Work required: Only one stretch of the listing below is wanted. Give it again exactly, from the line with "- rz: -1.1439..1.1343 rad" through the line with "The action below".

* * *

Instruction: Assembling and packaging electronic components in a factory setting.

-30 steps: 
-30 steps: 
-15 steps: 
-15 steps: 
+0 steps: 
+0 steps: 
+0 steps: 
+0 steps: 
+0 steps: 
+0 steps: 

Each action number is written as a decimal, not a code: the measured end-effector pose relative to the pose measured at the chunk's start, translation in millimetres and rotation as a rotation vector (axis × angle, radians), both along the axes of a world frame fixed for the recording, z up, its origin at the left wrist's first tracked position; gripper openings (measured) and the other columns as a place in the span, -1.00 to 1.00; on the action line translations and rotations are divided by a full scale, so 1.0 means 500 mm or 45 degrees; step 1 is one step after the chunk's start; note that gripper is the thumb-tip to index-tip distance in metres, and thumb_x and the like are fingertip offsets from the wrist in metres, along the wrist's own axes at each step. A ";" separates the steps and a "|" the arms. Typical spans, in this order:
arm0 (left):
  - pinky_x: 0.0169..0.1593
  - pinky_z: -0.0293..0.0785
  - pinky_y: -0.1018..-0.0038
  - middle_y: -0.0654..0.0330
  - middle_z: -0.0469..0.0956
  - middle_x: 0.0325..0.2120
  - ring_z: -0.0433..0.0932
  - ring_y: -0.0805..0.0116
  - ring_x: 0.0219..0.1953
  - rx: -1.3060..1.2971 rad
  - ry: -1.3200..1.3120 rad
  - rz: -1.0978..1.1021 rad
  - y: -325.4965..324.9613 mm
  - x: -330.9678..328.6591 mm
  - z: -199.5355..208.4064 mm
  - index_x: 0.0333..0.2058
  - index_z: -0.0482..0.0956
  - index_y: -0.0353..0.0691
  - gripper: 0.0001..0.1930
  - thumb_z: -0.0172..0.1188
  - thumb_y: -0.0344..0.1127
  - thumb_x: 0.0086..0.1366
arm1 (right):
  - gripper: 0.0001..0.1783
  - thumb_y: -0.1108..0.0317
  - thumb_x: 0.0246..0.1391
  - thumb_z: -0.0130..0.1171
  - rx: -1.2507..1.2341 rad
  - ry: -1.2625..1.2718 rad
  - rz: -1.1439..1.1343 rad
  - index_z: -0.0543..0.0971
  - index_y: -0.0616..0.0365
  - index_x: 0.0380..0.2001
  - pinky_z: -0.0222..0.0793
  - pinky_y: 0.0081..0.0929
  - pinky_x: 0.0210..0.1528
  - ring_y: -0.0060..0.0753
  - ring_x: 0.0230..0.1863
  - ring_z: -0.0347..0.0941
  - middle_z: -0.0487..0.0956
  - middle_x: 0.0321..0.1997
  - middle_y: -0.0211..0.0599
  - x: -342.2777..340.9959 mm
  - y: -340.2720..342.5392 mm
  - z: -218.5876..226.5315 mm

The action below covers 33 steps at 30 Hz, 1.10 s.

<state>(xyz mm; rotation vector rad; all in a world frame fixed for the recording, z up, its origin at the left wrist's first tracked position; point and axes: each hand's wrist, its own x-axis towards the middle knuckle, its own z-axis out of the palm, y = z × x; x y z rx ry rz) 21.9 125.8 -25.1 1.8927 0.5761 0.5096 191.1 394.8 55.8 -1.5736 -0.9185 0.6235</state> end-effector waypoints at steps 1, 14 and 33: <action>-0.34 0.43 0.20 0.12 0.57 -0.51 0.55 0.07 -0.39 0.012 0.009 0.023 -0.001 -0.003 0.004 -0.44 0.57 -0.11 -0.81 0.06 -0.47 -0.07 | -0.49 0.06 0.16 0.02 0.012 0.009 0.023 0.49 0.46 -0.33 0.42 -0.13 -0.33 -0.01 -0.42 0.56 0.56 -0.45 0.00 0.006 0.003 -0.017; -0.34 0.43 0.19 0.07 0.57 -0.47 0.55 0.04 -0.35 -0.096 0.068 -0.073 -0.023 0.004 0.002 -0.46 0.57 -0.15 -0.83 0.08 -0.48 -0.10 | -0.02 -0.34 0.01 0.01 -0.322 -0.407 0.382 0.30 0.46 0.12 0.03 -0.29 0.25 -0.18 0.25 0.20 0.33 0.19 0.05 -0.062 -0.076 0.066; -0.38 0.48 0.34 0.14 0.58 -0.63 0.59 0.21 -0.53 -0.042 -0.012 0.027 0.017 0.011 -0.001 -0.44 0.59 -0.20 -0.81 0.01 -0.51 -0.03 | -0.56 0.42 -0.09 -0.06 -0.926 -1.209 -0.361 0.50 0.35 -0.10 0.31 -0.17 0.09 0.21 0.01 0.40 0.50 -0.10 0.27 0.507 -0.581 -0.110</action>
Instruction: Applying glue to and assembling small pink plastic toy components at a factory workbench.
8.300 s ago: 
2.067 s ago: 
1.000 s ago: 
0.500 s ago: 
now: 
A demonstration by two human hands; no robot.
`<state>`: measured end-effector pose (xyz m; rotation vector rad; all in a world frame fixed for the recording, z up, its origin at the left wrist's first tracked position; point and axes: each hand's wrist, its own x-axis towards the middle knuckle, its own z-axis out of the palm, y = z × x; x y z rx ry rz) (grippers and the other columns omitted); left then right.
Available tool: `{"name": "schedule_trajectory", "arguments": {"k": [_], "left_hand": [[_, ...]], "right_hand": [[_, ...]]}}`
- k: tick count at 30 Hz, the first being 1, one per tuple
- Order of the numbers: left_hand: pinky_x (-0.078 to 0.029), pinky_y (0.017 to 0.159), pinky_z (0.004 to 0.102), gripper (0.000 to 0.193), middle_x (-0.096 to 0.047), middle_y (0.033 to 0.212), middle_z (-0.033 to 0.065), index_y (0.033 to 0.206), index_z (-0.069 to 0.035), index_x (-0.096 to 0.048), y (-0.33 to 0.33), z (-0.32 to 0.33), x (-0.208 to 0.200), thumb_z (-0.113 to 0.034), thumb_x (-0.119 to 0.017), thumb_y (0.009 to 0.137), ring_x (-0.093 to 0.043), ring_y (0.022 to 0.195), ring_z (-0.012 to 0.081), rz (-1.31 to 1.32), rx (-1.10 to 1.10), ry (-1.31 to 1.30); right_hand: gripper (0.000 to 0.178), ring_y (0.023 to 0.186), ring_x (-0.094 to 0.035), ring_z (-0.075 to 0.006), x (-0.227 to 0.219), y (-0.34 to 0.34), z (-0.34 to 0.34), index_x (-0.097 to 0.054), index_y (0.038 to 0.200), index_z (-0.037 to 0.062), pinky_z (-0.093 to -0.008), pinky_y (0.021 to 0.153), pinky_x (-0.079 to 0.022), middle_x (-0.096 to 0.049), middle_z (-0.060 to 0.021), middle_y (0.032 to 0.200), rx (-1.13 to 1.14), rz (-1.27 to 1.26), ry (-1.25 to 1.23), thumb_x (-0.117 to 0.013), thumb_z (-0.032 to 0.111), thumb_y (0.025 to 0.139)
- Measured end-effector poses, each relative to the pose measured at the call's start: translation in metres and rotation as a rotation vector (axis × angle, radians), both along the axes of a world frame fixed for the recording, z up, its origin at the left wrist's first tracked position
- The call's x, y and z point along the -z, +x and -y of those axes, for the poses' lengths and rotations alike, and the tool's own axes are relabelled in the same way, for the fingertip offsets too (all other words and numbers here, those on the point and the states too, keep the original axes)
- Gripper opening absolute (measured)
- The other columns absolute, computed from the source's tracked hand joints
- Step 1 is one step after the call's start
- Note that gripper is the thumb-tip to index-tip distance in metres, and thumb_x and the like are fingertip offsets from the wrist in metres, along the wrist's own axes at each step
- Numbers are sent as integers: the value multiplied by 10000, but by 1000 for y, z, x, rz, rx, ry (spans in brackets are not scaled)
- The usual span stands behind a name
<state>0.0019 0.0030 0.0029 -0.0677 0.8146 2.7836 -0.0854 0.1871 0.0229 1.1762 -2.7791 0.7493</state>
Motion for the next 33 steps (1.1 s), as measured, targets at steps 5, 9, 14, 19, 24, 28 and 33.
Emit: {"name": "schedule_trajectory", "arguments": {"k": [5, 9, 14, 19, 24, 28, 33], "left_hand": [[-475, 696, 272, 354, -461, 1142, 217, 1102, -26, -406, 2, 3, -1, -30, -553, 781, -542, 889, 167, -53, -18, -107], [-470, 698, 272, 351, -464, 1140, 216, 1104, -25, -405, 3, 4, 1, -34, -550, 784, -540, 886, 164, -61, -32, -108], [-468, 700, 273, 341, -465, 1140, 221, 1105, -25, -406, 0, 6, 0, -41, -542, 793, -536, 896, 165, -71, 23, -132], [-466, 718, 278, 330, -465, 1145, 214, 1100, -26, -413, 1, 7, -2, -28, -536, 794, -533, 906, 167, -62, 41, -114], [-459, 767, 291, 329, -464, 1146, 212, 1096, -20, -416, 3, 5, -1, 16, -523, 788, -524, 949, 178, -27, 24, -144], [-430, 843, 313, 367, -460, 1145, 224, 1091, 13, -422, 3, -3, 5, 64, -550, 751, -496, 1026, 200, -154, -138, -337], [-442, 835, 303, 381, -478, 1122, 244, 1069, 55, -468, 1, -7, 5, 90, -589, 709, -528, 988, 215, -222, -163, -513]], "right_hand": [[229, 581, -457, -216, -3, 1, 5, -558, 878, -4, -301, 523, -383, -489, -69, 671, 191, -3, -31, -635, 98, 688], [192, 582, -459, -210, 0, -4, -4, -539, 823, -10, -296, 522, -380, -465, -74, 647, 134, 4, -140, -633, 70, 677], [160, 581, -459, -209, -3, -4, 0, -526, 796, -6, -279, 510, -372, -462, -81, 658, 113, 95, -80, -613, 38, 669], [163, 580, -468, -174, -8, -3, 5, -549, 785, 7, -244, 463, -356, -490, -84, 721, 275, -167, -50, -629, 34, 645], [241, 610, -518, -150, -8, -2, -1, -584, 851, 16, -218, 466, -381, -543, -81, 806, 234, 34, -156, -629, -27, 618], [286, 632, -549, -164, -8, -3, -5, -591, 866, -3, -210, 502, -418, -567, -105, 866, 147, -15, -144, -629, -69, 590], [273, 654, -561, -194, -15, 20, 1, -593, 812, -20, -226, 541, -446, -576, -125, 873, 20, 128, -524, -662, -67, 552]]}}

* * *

The answer:
  - rz: -1.1439..1.1343 rad
  - index_z: -0.0543..0.0971
  - index_y: -0.0616..0.0365
  - index_x: 0.0380..0.2001
  - pinky_z: -0.0222..0.0793
  - pinky_y: 0.0081..0.0929
  - pinky_x: 0.0210..0.1528
  - ring_y: -0.0060..0.0753
  - ring_x: 0.0230..0.1863
  - ring_z: -0.0347..0.0941
  - middle_z: -0.0487..0.0956
  - middle_x: 0.0321..0.1997
  - middle_y: -0.0211..0.0599
  - x: -342.2777..340.9959 mm
  - y: -340.2720..342.5392 mm
  - z: -218.5876..226.5315 mm

The action below covers 33 steps at 30 Hz, 1.10 s.

What this exercise needed has been supplied.